Fisheries harvest management procedures under time-varying productivity Licandeo, Roberto


Fish stocks often show persistent changes in fish production with hypothesized causes including time-varying recruit parameters, natural mortality of mature fish, and somatic growth. Changes in fish productivity can affect biological reference points and the expected robustness of harvest strategies in meeting long-term conservation and economic objectives.

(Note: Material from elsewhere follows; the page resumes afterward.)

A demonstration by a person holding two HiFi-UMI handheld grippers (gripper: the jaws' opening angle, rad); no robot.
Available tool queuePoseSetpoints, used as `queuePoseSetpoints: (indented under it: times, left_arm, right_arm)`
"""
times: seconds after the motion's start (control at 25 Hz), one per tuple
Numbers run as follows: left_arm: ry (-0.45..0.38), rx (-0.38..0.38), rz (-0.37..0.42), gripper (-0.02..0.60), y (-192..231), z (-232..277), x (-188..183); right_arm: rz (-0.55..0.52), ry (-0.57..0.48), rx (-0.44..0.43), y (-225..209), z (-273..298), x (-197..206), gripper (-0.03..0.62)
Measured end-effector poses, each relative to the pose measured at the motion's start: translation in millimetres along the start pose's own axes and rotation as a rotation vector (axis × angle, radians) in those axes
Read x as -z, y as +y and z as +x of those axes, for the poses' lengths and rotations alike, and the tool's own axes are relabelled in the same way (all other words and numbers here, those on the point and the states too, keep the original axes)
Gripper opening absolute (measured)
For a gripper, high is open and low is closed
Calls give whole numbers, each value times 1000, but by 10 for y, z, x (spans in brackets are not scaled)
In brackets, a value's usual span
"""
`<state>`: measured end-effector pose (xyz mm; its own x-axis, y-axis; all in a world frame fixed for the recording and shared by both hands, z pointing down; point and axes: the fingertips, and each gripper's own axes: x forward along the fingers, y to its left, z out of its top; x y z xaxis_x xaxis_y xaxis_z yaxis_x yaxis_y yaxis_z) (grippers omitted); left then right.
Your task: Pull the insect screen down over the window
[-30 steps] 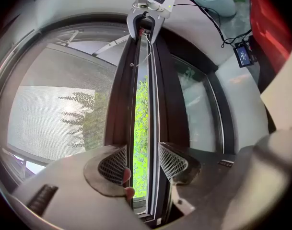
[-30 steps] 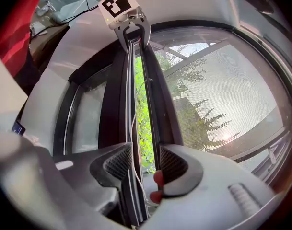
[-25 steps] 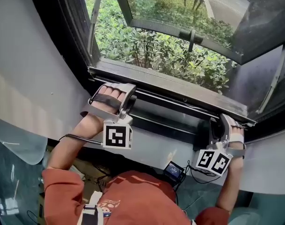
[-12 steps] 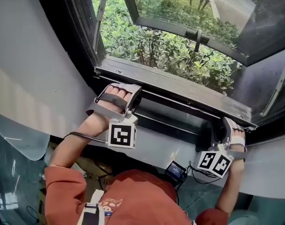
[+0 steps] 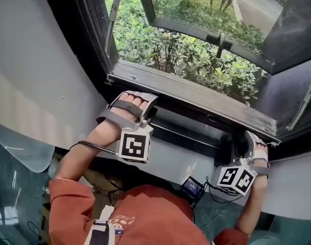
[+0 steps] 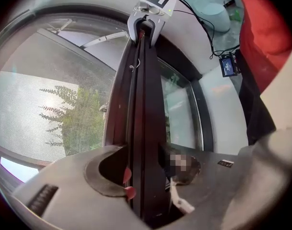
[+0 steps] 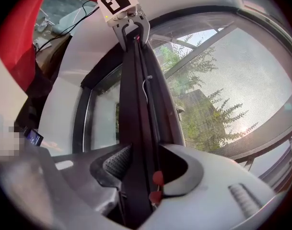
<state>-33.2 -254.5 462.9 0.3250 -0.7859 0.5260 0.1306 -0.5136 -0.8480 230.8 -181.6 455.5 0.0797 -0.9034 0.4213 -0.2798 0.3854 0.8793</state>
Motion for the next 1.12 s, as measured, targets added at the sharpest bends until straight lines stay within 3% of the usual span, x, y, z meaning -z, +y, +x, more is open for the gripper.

Current assessment approaches commonly assume “stationarity” in stock-recruit parameters and implemented harvest strategies commonly lack consideration of changes in fish productivity. This dissertation covers three studies based on statistical analysis and simulation methods that aim to advance understanding of time-varying stock-recruit parameters and harvest control rules (HCRs) to cope with changes in fish production. Chapter 2 examined the performance of a Kalman filter algorithm that estimates dynamic state variables (e.g., changing stock-recruit parameters) from inaccurate observations obtained from stock assessment outputs. In Chapter 3, stochastic optimization in policy space (SOPS) was used to find an optimal HCR that is robust to changes in productivity under closed-loop simulation or management strategy evaluation (MSE). By using SOPS and a simple population dynamics model, this chapter examined optimal HCRs under different types of regime shifts (e.g., changes in carrying capacity and intrinsic growth rates). Chapter 4 examined empirical HCRs in an extreme situation of “non-stationarity” in stock-recruit parameters (i.e., a spasmodic recruitment pattern), using Atlantic redfish stocks as a case-study. The Kalman filter detected the overall trend in the stock-recruit parameters over time. Also, it was found that optimal HCRs depend on the timing of biomass estimates relative to harvest, observation error, intrinsic population growth, and regime shifts types. In the case of spasmodic stocks, it was found that simple HCRs that used data from well-designed fishery-independent resource surveys were capable of handling changes in productivity. The present dissertation shows the importance of well-designed fishery-independent surveys and simple HCRs for tackling changes in productivity and guidelines are provided for developing HCRs that are robust to the occurrence of such changes. The models and findings presented here can be applied to improve the management of other stocks that show persistent changes in fish productivity.